### Task goal
Which lines of the entries below run from the one holding "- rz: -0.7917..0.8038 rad" to the one holding "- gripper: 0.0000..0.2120", inclusive? Set down exactly those lines and no others.

[[ Dataset records, beginning ]]

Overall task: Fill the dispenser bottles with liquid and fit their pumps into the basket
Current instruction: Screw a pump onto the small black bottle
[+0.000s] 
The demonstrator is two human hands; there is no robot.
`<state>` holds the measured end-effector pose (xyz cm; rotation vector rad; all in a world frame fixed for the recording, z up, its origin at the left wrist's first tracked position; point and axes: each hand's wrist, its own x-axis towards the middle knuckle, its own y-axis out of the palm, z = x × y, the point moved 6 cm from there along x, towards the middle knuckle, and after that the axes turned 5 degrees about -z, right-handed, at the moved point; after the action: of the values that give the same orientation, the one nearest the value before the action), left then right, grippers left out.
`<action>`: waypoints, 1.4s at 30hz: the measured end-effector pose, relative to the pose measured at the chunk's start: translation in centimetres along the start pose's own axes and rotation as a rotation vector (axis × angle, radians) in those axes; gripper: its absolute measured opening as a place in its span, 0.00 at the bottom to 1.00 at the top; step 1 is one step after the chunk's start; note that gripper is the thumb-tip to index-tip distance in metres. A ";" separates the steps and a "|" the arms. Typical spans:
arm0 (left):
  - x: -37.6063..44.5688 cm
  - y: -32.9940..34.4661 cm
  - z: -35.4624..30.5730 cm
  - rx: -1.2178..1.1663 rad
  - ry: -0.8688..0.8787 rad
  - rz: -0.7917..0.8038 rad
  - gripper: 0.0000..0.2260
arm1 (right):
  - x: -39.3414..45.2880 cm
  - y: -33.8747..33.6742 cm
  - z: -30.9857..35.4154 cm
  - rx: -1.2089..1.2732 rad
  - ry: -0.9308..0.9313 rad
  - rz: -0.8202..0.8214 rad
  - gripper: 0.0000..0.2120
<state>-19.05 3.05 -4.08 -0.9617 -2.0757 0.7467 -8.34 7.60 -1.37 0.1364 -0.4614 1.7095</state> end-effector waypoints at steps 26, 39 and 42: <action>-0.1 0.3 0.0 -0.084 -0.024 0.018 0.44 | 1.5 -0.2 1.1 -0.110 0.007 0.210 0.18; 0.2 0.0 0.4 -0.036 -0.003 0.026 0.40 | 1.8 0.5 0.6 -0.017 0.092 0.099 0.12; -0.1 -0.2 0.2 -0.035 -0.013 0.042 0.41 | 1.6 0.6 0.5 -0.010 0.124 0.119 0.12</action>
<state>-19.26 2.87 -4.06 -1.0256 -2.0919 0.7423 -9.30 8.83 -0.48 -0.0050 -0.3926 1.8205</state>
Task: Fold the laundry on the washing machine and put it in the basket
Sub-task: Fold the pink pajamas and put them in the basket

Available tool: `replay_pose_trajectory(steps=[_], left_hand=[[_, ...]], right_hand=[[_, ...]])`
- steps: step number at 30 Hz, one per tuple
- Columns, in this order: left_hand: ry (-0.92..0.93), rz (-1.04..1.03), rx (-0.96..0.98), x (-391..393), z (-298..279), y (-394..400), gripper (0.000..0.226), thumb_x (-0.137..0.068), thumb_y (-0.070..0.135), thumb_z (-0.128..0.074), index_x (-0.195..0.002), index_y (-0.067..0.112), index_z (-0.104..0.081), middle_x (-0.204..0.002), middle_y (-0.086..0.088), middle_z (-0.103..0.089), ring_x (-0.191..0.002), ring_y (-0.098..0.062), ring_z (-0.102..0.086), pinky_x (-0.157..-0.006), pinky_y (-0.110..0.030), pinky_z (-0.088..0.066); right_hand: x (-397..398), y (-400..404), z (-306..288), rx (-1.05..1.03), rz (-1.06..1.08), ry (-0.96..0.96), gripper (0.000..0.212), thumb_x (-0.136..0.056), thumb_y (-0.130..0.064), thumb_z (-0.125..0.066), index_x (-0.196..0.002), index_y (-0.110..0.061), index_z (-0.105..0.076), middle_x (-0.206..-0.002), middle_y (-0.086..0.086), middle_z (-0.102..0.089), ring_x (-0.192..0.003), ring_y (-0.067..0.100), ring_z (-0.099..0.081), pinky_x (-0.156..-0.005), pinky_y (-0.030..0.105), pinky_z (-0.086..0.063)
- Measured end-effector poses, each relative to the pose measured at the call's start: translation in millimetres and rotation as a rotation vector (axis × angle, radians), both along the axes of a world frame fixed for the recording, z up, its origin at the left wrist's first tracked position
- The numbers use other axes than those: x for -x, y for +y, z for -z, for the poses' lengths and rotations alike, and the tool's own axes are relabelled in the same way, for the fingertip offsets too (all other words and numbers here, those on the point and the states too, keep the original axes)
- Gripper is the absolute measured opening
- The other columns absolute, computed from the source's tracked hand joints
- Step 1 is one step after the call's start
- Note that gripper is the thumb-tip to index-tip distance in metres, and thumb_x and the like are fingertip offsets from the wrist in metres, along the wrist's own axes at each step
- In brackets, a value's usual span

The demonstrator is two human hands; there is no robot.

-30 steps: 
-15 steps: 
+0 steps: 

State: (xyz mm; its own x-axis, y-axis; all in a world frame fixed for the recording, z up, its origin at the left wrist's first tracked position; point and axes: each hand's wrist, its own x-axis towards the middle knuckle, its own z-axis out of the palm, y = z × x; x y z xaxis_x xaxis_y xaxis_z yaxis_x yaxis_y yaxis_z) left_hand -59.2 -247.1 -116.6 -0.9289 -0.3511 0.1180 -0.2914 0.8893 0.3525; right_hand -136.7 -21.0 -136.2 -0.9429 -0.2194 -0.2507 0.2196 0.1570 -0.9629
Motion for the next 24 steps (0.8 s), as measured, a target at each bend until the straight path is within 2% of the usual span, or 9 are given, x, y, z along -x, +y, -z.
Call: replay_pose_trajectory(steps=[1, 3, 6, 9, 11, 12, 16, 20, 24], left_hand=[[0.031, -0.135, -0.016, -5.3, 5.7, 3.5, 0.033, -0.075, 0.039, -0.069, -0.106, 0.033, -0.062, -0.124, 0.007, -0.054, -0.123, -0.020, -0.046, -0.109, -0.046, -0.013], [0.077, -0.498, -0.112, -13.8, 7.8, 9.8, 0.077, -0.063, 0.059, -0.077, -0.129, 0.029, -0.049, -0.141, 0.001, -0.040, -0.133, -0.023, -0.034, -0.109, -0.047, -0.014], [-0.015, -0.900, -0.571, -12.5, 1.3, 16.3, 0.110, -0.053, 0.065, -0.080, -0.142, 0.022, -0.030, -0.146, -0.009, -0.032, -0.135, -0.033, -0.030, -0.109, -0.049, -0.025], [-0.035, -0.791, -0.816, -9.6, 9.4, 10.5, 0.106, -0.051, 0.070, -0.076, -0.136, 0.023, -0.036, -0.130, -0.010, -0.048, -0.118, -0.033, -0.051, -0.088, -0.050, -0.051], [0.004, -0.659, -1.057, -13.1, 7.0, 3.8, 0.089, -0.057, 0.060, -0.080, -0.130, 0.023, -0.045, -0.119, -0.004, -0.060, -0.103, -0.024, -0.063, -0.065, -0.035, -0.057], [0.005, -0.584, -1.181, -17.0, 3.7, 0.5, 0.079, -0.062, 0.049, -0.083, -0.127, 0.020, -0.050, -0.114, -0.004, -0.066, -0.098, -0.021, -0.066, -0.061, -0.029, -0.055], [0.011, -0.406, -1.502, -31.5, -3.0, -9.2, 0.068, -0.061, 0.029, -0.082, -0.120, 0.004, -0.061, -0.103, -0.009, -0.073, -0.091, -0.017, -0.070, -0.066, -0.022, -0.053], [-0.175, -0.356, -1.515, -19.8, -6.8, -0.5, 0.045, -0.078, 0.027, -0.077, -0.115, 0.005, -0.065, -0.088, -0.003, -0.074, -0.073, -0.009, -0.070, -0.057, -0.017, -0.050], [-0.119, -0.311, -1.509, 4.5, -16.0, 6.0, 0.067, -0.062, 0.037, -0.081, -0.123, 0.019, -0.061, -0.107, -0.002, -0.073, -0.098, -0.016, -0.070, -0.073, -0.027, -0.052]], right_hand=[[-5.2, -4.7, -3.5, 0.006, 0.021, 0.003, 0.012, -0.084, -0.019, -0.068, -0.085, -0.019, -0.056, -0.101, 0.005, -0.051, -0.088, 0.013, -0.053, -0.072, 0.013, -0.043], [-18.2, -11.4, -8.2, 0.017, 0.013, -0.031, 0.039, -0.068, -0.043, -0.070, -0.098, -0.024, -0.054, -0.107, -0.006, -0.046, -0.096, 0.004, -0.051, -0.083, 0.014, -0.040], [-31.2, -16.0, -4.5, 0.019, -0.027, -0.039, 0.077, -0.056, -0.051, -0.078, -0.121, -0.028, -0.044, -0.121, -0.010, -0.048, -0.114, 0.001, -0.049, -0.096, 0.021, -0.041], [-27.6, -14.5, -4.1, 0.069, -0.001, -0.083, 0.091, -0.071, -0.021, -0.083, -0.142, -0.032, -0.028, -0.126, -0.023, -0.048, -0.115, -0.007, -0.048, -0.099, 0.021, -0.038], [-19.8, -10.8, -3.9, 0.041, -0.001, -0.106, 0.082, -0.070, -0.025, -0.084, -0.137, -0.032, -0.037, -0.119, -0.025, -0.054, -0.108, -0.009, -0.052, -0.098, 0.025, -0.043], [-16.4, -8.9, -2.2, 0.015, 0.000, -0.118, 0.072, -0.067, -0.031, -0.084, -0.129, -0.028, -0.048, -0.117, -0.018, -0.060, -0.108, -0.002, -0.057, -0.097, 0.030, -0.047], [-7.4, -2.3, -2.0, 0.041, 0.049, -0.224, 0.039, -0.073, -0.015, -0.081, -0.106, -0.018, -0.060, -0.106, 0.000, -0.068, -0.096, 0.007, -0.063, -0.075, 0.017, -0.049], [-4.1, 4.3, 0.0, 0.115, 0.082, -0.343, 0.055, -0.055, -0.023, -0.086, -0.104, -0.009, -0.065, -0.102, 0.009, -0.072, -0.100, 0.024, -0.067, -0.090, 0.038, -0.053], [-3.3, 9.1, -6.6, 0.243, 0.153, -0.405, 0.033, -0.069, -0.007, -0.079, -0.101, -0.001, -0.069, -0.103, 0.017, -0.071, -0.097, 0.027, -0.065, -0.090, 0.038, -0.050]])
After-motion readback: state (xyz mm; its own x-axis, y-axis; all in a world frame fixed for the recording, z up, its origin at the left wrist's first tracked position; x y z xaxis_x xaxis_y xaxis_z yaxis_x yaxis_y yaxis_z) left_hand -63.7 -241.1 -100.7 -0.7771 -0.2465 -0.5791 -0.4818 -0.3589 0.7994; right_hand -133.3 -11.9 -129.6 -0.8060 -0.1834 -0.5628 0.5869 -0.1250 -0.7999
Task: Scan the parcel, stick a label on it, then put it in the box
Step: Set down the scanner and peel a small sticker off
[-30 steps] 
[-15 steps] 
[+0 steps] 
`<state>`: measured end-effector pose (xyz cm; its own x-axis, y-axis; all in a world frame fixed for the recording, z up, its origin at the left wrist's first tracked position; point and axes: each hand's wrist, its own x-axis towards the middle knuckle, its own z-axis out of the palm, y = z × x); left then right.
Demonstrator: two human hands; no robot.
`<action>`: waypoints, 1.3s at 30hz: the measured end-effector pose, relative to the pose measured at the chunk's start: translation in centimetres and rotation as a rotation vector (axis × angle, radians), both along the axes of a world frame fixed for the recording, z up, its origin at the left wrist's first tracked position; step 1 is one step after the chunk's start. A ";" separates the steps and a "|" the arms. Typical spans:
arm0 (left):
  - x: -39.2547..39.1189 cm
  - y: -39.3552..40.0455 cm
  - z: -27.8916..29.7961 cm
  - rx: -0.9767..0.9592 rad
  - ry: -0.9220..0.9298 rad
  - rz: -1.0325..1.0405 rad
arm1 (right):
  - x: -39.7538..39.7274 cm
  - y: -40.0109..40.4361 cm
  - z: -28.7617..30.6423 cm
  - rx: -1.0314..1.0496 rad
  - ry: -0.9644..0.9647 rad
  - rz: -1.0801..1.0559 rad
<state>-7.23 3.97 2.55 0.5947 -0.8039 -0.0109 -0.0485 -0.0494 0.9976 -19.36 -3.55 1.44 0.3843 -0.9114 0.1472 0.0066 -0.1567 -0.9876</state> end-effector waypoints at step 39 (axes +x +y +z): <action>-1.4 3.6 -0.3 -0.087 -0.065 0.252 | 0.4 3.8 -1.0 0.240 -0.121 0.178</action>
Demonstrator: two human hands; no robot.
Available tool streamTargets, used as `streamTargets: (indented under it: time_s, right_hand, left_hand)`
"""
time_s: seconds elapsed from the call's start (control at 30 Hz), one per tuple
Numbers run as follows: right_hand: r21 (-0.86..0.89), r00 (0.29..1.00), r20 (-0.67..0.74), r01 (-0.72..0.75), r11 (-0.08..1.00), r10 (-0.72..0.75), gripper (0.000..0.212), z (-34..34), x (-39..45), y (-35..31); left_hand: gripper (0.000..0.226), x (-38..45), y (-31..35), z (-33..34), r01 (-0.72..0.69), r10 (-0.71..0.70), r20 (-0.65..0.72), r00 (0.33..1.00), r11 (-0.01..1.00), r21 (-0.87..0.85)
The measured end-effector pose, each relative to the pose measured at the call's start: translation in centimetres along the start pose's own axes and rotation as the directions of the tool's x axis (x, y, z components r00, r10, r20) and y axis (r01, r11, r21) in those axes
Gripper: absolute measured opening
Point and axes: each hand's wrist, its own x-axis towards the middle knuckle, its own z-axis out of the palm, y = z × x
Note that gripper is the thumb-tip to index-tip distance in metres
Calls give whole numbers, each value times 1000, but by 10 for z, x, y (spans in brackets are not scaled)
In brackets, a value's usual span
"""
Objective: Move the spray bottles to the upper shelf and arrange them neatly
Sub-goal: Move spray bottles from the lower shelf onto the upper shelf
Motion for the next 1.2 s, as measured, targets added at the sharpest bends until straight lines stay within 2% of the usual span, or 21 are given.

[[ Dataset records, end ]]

### Written reply
  - rz: -0.7917..0.8038 rad
  - gripper: 0.0000..0.2260
arm1 (right):
  - x: -39.3414..45.2880 cm
  - y: -33.8747..33.6742 cm
  - z: -30.9857..35.4154 cm
  - rx: -1.2089..1.2732 rad
  - ry: -0.9308..0.9313 rad
  - rz: -0.8202..0.8214 rad
  - gripper: 0.0000..0.2120

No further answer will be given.